第一四七話 天空を駆ける勇者
「おんぶ……構わないが、もしかしてそれで移動しようというのかい?」
「うん」
「おぉぅ」
早速モンスター退治に出発しようと街を出て早々、私はイクシスさんにおんぶをお願いしていた。
彼女は目を白黒させながらも、こちらに背を向けて屈んでくれる。優しい。
お礼を言いながら彼女に背負われる私。
うん。鎧の金具がゴツゴツしてて、乗り心地は微妙だ。
イクシスさんも旅装いということで、旅装束に軽鎧と、何れもかなり質の良いものを身に着けている。特に鎧なんて、きっと伝説級の品に違いない。
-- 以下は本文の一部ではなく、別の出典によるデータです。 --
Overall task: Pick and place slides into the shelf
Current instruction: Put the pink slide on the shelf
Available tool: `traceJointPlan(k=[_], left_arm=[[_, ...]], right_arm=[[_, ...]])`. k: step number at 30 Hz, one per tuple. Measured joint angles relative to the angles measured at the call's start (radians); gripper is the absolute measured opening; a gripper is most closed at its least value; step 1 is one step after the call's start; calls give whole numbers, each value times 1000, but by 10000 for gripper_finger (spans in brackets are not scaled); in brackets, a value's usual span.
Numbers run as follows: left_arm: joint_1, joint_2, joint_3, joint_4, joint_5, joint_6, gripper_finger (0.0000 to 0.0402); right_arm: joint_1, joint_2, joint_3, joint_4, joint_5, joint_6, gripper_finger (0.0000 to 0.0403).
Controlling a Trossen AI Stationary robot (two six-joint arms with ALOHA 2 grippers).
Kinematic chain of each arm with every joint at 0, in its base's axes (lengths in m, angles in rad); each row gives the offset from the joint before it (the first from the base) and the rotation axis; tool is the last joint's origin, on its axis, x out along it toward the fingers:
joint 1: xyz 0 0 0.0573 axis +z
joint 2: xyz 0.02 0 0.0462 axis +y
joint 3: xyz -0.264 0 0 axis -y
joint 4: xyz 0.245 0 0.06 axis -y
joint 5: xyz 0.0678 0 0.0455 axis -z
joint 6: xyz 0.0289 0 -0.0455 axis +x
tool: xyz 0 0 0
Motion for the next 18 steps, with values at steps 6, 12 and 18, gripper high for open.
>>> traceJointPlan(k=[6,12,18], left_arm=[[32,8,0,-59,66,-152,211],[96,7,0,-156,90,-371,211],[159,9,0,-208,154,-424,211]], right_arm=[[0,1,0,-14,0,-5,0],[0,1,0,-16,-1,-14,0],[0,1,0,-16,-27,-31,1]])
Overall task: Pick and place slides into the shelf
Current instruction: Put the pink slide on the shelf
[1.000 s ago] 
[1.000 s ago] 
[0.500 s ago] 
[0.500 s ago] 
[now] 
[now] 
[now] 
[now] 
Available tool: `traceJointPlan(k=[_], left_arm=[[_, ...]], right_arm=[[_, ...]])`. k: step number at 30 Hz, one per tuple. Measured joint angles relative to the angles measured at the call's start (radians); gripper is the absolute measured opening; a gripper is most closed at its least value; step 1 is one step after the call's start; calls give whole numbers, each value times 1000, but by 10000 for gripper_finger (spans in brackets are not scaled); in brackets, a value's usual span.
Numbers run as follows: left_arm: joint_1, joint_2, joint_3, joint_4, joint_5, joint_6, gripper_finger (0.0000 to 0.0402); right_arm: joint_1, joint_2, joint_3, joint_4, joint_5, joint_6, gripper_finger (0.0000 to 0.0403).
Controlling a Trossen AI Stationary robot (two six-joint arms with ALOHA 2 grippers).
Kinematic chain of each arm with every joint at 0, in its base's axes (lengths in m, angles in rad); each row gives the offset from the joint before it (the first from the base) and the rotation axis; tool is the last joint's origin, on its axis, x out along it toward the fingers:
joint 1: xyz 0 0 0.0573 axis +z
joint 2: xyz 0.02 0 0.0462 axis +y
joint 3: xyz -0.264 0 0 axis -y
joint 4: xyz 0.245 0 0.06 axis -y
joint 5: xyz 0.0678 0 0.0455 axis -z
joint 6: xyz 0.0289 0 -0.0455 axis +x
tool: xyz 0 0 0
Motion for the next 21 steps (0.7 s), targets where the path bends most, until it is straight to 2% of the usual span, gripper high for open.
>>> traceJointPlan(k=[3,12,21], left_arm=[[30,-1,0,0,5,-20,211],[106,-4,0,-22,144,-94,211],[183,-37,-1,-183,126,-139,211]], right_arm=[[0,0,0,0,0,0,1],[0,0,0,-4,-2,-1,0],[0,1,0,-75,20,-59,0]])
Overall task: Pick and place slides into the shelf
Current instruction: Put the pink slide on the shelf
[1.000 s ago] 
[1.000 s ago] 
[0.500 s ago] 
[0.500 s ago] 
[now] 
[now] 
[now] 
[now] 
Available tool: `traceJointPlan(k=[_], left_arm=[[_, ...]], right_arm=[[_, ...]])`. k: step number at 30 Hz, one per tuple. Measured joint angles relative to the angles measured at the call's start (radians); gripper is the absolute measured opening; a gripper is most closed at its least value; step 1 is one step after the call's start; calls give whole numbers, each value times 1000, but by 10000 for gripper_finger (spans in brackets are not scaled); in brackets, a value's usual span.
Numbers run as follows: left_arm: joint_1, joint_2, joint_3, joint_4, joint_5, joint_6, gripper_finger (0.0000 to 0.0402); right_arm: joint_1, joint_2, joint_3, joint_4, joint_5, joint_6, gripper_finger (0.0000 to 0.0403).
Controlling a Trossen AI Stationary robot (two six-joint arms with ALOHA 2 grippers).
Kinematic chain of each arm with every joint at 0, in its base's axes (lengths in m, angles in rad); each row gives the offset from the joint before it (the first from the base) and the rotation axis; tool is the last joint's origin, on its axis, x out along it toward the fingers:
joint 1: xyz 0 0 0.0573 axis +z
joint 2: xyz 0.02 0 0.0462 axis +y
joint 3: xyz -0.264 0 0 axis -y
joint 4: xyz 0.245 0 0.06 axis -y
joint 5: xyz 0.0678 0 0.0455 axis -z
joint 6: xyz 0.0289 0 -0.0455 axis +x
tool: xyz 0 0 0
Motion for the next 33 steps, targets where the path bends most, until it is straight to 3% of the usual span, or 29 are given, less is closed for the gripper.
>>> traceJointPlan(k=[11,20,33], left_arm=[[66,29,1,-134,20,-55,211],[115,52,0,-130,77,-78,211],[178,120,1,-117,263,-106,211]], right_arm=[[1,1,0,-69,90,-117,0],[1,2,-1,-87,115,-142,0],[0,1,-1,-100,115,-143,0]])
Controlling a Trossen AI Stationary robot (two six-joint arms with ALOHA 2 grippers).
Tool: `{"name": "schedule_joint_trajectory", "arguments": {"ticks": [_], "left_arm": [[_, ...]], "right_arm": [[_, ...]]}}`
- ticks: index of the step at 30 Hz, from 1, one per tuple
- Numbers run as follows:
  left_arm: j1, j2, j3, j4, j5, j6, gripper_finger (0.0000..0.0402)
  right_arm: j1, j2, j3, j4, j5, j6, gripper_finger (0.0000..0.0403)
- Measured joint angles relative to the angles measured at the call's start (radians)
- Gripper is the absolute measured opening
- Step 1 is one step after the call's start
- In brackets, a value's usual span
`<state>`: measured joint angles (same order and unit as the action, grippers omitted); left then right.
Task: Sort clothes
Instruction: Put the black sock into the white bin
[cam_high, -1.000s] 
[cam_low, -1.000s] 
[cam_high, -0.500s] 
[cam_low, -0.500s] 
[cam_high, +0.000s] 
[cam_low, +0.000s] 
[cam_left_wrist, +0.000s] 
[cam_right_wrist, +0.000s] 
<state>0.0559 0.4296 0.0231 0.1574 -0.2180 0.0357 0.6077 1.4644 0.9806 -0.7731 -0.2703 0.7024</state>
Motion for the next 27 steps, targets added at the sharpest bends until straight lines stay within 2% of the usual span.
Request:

質が良いと見ても触れても分かるものだが、かと言って華美な装飾があるわけでもなく、スマートにそれらを着こなす彼女は格好良さに於いても超一流であった。
誰だ、天は二物を与えないなんて言ったやつは……いや、異世界だから仕方ないのかな。
などと私が乗り心地を確かめている傍ら、私より余程驚いているのはイクシスさんの方だった。
ぎょっとして肩越しに私を確認し、言うのだ。
「ミコトちゃん、軽すぎないか?」
「この耳のおかげだね。重力軽減の効果があるんだよ」
私はヒコヒコとウサ耳を動かしてみせた。
どうでもいい話ではあるのだけれど、完全装着の効果で最近このウサ耳、私の意思に応じて動くようになってきたのだ。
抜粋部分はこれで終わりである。